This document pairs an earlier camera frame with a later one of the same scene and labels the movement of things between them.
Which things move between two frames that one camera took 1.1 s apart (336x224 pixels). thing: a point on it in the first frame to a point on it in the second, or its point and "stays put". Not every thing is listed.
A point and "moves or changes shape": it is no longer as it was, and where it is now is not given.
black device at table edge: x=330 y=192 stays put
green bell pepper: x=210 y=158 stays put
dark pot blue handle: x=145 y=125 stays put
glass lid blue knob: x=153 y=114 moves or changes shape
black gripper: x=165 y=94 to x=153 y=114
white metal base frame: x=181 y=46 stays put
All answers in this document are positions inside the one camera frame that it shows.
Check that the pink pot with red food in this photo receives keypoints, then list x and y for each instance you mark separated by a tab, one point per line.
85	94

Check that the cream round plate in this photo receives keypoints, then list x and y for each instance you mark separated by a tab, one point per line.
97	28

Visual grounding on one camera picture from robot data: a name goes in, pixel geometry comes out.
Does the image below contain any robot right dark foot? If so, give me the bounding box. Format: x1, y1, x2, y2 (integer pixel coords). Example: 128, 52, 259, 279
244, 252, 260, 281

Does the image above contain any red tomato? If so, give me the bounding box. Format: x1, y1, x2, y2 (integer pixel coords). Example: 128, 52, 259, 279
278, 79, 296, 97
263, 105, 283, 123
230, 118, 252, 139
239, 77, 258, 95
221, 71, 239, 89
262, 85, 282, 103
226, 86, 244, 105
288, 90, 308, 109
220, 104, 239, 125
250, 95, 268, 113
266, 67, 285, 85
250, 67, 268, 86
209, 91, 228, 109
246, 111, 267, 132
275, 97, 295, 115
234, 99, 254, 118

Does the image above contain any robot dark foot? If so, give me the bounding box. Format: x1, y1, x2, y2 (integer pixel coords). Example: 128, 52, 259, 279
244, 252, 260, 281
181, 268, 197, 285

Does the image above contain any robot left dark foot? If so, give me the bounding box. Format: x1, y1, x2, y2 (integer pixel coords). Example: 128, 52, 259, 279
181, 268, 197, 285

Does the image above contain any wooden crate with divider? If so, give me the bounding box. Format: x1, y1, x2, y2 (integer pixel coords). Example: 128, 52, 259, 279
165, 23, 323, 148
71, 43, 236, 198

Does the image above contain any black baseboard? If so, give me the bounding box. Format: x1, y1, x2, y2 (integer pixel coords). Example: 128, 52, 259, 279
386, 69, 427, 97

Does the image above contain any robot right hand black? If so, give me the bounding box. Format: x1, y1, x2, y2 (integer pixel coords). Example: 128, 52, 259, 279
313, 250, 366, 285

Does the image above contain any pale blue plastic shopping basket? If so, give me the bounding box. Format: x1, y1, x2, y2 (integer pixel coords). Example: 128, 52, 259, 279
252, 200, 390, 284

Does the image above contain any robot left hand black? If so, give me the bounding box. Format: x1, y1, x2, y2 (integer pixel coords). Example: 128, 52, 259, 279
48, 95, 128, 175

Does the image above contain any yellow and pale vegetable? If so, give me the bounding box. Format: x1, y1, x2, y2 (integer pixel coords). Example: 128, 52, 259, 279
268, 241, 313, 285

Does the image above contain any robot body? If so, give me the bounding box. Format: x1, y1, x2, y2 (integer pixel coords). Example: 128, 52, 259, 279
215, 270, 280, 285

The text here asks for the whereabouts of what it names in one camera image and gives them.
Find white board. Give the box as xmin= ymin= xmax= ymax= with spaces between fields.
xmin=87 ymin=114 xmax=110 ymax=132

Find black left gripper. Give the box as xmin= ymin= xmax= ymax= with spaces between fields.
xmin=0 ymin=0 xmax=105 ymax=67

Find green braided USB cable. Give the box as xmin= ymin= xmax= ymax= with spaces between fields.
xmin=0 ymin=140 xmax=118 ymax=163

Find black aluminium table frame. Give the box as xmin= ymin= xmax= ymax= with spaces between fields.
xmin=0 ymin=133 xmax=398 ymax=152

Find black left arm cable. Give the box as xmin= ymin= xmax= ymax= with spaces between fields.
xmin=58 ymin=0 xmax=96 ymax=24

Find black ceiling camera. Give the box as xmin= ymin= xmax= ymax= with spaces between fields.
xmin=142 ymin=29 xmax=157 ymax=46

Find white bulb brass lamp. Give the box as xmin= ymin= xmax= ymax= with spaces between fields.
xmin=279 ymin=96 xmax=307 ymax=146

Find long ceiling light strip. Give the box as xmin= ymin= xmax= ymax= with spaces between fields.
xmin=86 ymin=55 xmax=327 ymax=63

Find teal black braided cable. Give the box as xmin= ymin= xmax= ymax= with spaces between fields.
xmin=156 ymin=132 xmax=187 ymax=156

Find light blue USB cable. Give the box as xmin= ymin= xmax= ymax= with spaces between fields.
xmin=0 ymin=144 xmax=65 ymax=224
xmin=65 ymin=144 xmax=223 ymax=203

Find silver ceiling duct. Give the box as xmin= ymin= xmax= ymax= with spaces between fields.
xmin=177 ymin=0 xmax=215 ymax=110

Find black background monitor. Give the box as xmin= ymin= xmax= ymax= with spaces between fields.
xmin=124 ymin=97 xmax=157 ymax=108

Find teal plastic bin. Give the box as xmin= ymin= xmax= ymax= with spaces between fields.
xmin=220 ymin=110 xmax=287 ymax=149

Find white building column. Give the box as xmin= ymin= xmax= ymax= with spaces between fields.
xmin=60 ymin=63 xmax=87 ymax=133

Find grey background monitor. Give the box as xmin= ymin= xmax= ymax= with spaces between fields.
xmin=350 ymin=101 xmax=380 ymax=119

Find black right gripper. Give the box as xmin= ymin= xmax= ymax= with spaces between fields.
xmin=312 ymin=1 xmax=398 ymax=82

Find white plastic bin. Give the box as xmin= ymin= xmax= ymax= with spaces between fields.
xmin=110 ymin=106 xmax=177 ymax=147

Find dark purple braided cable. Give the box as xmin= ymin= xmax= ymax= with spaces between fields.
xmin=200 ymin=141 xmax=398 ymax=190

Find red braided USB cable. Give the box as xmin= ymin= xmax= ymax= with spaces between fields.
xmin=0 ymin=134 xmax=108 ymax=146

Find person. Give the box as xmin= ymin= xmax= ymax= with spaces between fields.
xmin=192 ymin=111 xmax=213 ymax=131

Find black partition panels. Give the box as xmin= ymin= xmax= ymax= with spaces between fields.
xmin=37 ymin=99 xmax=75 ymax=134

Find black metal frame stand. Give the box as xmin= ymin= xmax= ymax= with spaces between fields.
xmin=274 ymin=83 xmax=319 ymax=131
________________
Work instructions:
Count up the lines in the preceding data that include the word "document"; respond with the number only.

Solution for this task:
2